**YOUR GOAL:**
Pull out every line from the listing that has the word "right".

**DATA:**
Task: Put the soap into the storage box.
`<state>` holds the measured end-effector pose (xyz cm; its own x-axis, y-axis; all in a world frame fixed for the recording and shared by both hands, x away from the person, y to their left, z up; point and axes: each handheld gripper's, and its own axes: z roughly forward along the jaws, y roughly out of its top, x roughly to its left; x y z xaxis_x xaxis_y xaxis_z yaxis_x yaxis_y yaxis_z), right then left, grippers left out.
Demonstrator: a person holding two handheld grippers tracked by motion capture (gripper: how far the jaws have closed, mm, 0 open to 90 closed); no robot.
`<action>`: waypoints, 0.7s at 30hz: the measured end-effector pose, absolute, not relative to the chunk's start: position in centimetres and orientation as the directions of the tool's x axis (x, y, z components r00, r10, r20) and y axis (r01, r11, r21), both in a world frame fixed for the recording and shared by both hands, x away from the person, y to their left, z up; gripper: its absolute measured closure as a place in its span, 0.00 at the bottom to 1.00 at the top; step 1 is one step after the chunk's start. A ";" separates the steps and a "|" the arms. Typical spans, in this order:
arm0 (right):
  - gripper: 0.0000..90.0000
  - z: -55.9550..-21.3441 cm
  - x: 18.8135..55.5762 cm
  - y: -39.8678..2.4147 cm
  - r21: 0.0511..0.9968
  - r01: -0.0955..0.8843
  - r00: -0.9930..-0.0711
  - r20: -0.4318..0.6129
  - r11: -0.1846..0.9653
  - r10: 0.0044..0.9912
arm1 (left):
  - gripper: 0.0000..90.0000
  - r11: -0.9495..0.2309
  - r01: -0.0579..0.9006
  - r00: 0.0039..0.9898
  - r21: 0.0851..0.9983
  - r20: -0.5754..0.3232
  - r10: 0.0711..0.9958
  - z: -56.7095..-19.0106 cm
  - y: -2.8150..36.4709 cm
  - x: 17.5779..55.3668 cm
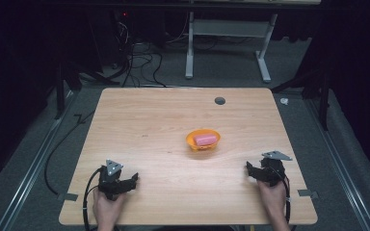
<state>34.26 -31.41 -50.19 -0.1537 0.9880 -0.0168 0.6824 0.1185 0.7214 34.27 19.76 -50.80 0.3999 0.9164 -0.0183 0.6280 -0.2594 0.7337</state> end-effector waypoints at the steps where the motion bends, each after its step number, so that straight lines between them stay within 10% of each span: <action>1: 0.28 -50.2 34.3 -31.4 0.721 0.683 -0.153 -0.015 0.117 0.988 | 0.21 -0.259 0.628 0.400 0.734 -0.019 0.916 -50.8 19.8 34.3; 21: 0.28 -50.2 34.3 -31.3 0.719 0.685 -0.149 -0.016 0.115 0.989 | 0.21 -0.259 0.628 0.400 0.734 -0.019 0.916 -50.8 19.8 34.3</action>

**EXERCISE SOLUTION:**
`<state>` holds the measured end-effector pose (xyz cm; its own x-axis, y-axis; all in a world frame fixed for the recording and shared by both hands, x away from the person, y to their left, z up; point and axes: each handheld gripper's, and its own axes: z roughly forward along the jaws, y roughly out of its top, x roughly to its left; x y z xaxis_x xaxis_y xaxis_z yaxis_x yaxis_y yaxis_z), right then left, grippers left out.
arm0 (right):

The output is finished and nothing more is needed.